The underground room is a kind of operating theater. The stairs drop down into the huge chamber with—so far as I can make out—a dome-shaped roof. It is as vast as an emperor’s tomb. Chan’s pencil flashlight
cannot penetrate from one end to the other. Little by little Chan edges forward while I cover his back.

There is a bank of refrigerators against one wall, shelves full of bandages, disinfectants, anesthetics, boxes labeled
CYCLOSPORINE
. There are five stainless-steel gurneys with drainage outlets, two operating tables side by side, red blankets, and some high-tech electronic gadgets on portable stainless-steel tables, including what I suppose are three heart monitors. It is cool down here, and there is a slight breeze from a ventilation system.

“They even have a backup generator,” Chan says, pointing, “just like a real hospital. Look, see how close the two operating tables are? They wouldn’t get away with that in a legal clinic—the donor and donee have to be decently separated. In the parallel trade, of course, it’s all no-frills.”

“So who are the donors?”

Chan stares at me in the gloom. “Don’t you see? Anybody. Anybody at all. A young person coming home from school in India, a minor felon from China, a Western tourist led into a trap in Malaysia, desperate Africans without travel papers searching for work, unemployed Brazilians from shantytowns, orphaned kids in Isaan—in this business, nobody cares where the meat is grown, so long as it’s still on the hoof and breathing when it arrives. Right now, I guess you could say we are in danger of becoming donors ourselves.” I meet his gaze. “I told Interpol, but they didn’t take me seriously. The Yips are too smart and the operation too big—it boggles the mind.”

“Tell me how it works.”

“Take Lourdes, the Yips’ favorite hunting ground. They find someone with, say, terminal liver problems. In the course of a number of interviews, they dismantle whatever faith the patient has left in their god. Now you have a true citizen of the twenty-first century, a totally confused human soul with no identity, no direction, no faith, no religion, no politics, no instinct other than to survive. The Yips impose a culture of absolute secrecy, which is sealed by hints that if the authorities find out, the patient, also, will be an accessory to a serious crime. By this time, the patient, nailed to a cross of hope and terror—a real Christian at last—will do whatever they’re told.

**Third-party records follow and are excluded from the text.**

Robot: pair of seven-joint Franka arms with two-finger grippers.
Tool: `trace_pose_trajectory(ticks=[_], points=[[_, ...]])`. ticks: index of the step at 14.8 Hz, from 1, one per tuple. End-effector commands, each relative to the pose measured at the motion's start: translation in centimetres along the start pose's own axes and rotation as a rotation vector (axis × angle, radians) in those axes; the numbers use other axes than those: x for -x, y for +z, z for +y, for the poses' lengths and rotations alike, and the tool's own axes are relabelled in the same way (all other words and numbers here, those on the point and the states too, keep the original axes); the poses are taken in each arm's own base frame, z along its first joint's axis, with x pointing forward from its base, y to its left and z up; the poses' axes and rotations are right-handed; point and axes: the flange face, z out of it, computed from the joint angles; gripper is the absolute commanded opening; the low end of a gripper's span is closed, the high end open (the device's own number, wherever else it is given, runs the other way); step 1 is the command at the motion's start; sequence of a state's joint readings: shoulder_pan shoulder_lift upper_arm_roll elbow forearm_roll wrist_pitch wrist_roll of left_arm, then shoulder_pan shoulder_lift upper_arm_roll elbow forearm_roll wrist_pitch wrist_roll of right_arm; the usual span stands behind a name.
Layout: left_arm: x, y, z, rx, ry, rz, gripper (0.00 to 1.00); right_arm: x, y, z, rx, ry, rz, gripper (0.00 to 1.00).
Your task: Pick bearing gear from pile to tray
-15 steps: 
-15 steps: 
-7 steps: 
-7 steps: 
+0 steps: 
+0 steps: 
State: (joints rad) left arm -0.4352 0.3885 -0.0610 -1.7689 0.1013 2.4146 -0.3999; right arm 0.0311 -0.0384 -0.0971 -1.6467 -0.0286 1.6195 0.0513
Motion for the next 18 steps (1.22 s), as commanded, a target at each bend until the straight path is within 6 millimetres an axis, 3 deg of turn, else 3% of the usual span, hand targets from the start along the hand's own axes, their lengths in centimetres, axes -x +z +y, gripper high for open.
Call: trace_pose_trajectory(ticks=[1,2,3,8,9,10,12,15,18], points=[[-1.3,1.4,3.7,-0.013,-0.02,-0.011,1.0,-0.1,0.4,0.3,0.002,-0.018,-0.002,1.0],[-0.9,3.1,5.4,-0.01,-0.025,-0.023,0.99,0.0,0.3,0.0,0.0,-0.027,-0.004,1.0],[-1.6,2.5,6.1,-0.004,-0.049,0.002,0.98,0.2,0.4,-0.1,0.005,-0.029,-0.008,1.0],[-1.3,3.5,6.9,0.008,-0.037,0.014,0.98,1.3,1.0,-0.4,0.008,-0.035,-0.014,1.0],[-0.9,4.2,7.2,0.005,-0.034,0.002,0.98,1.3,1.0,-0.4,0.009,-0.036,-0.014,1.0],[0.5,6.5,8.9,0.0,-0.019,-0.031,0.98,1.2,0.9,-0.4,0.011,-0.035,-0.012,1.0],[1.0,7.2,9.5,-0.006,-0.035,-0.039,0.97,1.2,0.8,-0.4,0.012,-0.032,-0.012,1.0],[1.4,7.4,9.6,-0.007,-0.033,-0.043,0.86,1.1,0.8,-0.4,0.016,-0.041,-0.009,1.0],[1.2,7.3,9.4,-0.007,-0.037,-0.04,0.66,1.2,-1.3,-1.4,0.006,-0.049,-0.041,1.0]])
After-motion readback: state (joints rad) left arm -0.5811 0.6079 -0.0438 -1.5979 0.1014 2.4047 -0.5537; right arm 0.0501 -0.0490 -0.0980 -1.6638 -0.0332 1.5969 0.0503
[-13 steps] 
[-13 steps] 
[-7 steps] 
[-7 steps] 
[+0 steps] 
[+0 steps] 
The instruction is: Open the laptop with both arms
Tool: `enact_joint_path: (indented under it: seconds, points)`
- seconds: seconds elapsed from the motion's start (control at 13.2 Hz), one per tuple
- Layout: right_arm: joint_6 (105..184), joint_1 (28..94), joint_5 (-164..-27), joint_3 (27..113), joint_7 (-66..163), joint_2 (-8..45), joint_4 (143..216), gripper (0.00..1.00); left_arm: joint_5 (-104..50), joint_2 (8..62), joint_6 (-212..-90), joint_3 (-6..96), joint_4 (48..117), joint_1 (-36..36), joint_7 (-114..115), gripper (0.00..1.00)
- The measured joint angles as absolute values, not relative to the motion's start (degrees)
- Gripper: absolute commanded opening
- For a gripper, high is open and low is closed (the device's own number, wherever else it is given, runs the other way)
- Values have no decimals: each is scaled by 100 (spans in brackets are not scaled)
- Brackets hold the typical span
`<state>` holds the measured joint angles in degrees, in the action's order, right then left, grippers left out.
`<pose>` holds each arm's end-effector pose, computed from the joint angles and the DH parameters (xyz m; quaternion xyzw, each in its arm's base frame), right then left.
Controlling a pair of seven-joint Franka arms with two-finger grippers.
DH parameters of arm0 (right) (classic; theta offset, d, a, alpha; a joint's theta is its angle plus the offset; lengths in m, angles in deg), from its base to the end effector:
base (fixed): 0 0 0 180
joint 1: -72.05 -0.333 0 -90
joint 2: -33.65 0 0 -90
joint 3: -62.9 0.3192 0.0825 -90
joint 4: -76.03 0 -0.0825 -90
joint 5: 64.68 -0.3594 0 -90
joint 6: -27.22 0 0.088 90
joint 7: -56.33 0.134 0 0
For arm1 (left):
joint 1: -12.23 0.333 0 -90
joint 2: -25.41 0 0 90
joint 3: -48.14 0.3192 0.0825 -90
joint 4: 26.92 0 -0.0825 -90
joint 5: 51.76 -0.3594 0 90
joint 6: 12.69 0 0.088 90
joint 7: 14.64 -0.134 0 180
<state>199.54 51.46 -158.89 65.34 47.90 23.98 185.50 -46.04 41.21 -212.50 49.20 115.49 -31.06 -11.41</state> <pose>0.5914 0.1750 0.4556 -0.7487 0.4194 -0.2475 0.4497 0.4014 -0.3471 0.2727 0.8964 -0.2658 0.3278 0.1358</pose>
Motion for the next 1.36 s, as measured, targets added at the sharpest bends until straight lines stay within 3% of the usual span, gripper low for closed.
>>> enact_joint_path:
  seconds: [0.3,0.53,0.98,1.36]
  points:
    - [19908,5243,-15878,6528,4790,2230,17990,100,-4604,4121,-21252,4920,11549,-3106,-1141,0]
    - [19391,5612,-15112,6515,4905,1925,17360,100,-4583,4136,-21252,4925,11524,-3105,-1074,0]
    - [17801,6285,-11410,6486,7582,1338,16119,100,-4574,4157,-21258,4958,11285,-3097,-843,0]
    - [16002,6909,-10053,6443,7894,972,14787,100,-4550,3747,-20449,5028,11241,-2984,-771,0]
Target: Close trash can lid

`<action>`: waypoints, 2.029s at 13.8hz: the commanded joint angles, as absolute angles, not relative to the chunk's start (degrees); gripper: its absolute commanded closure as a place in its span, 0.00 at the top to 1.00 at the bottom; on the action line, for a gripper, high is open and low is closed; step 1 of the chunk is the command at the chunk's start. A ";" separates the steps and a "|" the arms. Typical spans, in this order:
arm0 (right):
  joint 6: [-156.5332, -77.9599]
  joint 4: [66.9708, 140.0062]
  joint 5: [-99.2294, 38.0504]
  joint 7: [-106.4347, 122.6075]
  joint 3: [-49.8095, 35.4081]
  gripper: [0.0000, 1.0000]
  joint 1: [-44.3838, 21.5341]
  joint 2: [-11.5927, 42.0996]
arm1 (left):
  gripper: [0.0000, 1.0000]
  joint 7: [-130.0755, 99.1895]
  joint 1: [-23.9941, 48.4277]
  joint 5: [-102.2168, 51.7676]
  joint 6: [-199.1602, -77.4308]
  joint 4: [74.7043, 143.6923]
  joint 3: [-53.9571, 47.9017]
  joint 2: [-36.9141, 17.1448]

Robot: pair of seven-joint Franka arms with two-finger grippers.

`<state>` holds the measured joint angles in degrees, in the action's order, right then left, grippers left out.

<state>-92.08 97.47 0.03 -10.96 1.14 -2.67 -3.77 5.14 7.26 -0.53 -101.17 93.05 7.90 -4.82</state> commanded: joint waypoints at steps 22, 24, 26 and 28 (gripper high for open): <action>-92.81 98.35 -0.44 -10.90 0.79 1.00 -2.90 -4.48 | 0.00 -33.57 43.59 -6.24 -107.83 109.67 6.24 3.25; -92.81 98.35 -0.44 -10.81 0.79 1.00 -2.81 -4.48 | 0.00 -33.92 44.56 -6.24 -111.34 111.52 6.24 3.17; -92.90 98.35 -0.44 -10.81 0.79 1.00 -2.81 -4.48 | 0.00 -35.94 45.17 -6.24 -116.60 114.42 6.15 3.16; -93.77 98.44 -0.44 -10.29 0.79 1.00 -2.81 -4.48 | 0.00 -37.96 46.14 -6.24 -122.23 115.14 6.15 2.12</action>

“They are given to understand they are being taken to China, where they will receive the organ of an executed prisoner who would have died and had his organs sold by the state in any event. That’s the great Yip innovation. Everyone has heard of China’s organ sales. Everyone with a serious problem with a solid organ has been through the thought process:
Well, I don’t agree with it, of course, but if the poor bastard’s going to die anyway, why should someone else get the liver?
And of course they tell the patient they’re flying to China in a private jet.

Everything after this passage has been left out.